A Unified Framework for Model-Informed and Agentic RNA Design

End-to-end, machine-learning-based design of mRNA molecules offers a powerful means to tailor their properties for specific tasks. mRNA expression level, immunogenicity, tissue specificity, stability, and localization strongly depend on sequence, providing a rich set of properties amenable to optimization. Despite this potential, the components of mRNA are governed by distinct grammatical and functional rules that hinder a unified approach to complete mRNA design. While machine learning and generative AI techniques can excel on individual sequence design tasks, out-of-distribution design, where the biological objective shifts substantially from the original training data, remains difficult. Moreover, there is a disconnect between available sequence generation technologies and the diverse body of biological datasets needed to form and test mechanistic hypotheses. In this work, we describe a simple and powerful alteration to integrated gradients (Design by I ntegrated G radients or DIGs) that serves as the foundation for several mRNA design tasks and an agentic hypothesis engine, the St ructured R NA E vidence A ggregation M odule (STREAM), which enables rapid adaptation of this technique to new contexts.
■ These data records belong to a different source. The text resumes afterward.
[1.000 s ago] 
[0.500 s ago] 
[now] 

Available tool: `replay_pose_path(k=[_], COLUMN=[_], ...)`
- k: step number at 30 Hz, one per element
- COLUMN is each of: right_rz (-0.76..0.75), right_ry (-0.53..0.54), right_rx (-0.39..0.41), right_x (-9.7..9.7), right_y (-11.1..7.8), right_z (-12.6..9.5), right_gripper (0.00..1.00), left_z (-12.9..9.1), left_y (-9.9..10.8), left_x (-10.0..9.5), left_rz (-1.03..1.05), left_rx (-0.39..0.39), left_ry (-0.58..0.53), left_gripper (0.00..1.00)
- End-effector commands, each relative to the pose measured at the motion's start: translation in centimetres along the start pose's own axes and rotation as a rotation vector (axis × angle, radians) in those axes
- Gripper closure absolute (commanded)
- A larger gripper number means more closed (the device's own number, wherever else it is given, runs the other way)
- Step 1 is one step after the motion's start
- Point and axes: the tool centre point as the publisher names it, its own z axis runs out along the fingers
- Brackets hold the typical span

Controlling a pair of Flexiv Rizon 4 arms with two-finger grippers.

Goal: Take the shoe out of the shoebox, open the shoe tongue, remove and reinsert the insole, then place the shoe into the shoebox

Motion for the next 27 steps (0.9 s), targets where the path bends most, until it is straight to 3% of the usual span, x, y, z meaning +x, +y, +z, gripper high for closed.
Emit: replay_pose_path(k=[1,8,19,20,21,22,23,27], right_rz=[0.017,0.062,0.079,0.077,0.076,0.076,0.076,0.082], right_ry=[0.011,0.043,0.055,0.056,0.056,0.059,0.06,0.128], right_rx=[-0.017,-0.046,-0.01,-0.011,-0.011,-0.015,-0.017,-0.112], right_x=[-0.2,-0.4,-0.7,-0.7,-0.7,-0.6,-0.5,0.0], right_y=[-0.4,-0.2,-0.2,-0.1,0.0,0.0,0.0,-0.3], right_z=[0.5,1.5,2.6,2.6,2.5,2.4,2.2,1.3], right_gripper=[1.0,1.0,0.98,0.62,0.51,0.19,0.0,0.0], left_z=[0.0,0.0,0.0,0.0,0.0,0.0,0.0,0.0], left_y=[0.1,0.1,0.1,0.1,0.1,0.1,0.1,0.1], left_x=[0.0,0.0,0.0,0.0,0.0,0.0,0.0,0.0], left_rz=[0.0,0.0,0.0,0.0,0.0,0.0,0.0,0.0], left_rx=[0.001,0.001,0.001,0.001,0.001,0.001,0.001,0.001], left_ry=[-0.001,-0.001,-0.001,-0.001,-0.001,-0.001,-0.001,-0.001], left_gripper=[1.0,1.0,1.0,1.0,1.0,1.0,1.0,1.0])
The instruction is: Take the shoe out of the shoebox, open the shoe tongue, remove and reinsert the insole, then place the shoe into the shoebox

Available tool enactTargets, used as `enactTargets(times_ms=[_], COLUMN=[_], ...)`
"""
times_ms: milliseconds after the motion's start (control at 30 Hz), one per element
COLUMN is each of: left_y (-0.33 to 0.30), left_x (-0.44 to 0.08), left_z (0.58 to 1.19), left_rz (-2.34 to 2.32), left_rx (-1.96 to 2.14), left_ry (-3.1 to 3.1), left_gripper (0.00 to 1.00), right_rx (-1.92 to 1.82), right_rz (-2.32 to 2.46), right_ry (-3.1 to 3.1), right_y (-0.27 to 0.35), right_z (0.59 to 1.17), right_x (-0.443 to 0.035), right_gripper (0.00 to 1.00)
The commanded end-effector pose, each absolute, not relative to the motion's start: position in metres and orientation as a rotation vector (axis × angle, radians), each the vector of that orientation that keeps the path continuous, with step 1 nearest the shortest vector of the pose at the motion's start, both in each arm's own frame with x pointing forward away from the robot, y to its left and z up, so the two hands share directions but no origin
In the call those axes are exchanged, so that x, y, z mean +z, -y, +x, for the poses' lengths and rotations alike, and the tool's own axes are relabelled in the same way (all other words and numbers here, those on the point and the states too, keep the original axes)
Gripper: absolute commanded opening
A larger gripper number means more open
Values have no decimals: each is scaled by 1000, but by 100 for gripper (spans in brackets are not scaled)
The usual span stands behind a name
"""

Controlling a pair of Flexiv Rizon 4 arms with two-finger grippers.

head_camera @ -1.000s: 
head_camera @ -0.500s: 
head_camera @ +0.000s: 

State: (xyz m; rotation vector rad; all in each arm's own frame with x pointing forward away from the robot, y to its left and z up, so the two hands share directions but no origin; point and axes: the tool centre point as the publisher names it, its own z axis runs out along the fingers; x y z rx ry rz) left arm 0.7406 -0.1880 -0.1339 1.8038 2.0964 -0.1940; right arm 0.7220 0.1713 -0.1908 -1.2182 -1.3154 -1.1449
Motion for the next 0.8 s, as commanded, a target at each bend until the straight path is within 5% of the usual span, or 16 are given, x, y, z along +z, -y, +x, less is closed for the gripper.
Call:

Using this framework, we demonstrate complete model-informed mRNA design and reveal the underexplored rules governing the assembly of mRNA components into high-performance transcripts. By linking neural-network-based design to independent datasets, we design complete mRNA sequences in shifted settings, culminating in up to 6-fold increases in intramuscular expression compared to state-of-the-art methods in vivo. Together, DIGs and STREAM enable automated mRNA design in increasingly complex settings.